- Prompt
Print this span of the material below exactly: the line with "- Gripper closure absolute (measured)", the line with "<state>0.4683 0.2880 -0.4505", and every line between them, but nothing else.
====== Dataset excerpt
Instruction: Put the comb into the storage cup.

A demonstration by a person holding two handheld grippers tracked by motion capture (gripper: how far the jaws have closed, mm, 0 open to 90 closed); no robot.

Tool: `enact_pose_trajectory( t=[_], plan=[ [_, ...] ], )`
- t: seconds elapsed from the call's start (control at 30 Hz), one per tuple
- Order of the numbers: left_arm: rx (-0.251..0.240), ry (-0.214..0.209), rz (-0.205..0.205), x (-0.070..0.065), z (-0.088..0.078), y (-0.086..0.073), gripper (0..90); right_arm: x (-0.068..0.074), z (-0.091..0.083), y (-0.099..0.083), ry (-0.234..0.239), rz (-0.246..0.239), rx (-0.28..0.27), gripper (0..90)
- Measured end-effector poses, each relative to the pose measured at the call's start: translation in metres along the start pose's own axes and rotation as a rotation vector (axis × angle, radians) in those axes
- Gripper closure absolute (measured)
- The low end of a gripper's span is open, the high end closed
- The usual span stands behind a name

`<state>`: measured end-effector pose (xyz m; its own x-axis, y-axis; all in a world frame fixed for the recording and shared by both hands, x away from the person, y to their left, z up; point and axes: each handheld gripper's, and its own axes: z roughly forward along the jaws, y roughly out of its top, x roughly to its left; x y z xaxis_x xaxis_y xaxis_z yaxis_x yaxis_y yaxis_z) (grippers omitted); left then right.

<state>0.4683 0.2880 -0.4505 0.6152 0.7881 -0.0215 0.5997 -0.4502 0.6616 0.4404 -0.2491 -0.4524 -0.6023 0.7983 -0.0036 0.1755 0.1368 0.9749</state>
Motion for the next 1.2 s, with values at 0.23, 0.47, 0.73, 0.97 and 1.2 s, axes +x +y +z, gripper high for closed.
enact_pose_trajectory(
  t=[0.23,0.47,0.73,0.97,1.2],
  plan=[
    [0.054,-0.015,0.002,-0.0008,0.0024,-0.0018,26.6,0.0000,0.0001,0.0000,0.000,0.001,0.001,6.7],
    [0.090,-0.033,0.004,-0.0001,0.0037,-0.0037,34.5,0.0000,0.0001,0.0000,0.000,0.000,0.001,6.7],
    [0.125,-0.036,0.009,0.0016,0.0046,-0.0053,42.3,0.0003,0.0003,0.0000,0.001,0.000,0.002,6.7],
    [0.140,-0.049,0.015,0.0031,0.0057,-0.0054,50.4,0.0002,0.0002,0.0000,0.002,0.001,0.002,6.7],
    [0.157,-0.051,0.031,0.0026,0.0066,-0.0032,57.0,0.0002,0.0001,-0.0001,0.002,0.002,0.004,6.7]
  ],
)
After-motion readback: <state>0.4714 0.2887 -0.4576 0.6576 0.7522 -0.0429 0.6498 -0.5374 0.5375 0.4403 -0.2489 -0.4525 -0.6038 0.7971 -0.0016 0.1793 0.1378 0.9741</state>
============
- Exercise answer
- Gripper closure absolute (measured)
- The low end of a gripper's span is open, the high end closed
- The usual span stands behind a name

`<state>`: measured end-effector pose (xyz m; its own x-axis, y-axis; all in a world frame fixed for the recording and shared by both hands, x away from the person, y to their left, z up; point and axes: each handheld gripper's, and its own axes: z roughly forward along the jaws, y roughly out of its top, x roughly to its left; x y z xaxis_x xaxis_y xaxis_z yaxis_x yaxis_y yaxis_z) (grippers omitted); left then right.

<state>0.4683 0.2880 -0.4505 0.6152 0.7881 -0.0215 0.5997 -0.4502 0.6616 0.4404 -0.2491 -0.4524 -0.6023 0.7983 -0.0036 0.1755 0.1368 0.9749</state>

There is no more to this exercise.